> **What the task requires**
Copy the listing below exactly. Pictures stay out of it.
------------------------
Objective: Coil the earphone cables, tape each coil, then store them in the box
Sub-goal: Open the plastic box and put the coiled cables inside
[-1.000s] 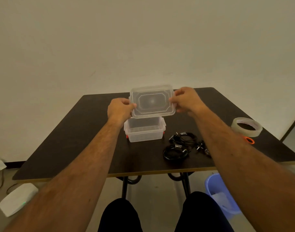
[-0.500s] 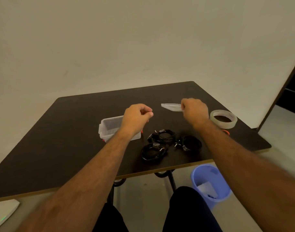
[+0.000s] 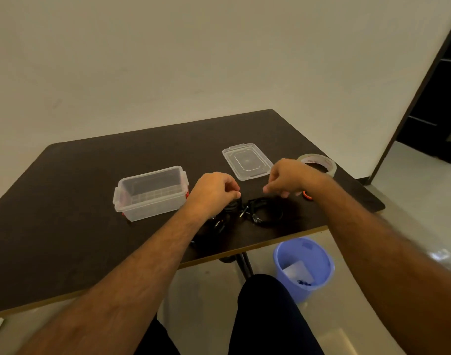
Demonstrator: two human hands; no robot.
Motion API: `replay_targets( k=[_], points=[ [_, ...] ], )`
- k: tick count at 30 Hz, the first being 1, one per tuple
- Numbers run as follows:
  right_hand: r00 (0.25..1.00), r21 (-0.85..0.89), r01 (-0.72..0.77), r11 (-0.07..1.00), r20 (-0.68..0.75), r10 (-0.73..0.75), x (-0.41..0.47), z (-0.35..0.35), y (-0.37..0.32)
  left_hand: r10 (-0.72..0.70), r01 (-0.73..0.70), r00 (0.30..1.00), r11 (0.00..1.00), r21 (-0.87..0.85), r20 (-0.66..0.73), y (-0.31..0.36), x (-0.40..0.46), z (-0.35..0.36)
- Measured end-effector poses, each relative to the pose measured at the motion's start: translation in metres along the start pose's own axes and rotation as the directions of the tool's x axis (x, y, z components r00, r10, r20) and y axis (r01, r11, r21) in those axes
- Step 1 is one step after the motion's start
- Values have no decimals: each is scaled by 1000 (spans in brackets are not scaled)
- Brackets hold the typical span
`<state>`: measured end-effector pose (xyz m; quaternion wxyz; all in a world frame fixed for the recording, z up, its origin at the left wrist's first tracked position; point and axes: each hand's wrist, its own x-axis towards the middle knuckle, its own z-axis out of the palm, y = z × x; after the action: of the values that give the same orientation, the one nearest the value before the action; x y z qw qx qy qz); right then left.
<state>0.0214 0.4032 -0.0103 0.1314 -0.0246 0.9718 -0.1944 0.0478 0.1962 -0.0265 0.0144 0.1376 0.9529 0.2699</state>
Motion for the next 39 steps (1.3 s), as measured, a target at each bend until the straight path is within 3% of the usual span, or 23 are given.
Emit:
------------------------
> **Your response**
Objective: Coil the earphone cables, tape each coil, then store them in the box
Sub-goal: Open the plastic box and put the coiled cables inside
[-1.000s] 
[-0.500s] 
[+0.000s] 
Demonstrator: two human hands; no robot.
Motion API: `replay_targets( k=[_], points=[ [_, ...] ], )`
- k: tick count at 30 Hz, the first being 1, one per tuple
- Numbers run as follows:
  right_hand: r00 (0.25..1.00), r21 (-0.85..0.89), r01 (-0.72..0.77), r11 (-0.07..1.00), r20 (-0.68..0.75), r10 (-0.73..0.75), x (-0.41..0.47), z (-0.35..0.35), y (-0.37..0.32)
  left_hand: r10 (-0.72..0.70), r01 (-0.73..0.70), r00 (0.30..1.00), r11 (0.00..1.00), r21 (-0.87..0.85), r20 (-0.66..0.73), y (-0.31..0.36), x (-0.40..0.46), z (-0.35..0.36)
- Measured end-effector poses, each relative to the pose measured at the motion's start: translation in metres along the start pose's own axes and rotation as the directions of the tool's x axis (x, y, z components r00, r10, r20) and y axis (r01, r11, r21) in those axes
- Step 1 is one step after the motion's start
- Values have no decimals: each is scaled by 1000 (spans in brackets are not scaled)
- Brackets hold the typical span
`<state>`: measured end-effector pose (xyz m; quaternion wxyz; all in a world frame fixed for the recording, z up, its origin at the left wrist's first tracked position; point and axes: each hand's wrist, its own x-axis towards the middle knuckle, its own z-axis out of the palm, y = z × x; after the action: of the values that give the same orientation, the one nearest the value before the action; x y z qw qx qy qz); right then left.
<state>0.0214 0.4032 -0.0103 0.1314 -0.0246 0.9718 -0.1944 0.0478 0.1962 -0.0265 0.0144 0.1376 0.9529 0.2699</state>
Motion for the next 39 steps (1.3 s), as measured, a target at each bend until the straight path is within 3% of the usual span, or 23 are given.
Emit:

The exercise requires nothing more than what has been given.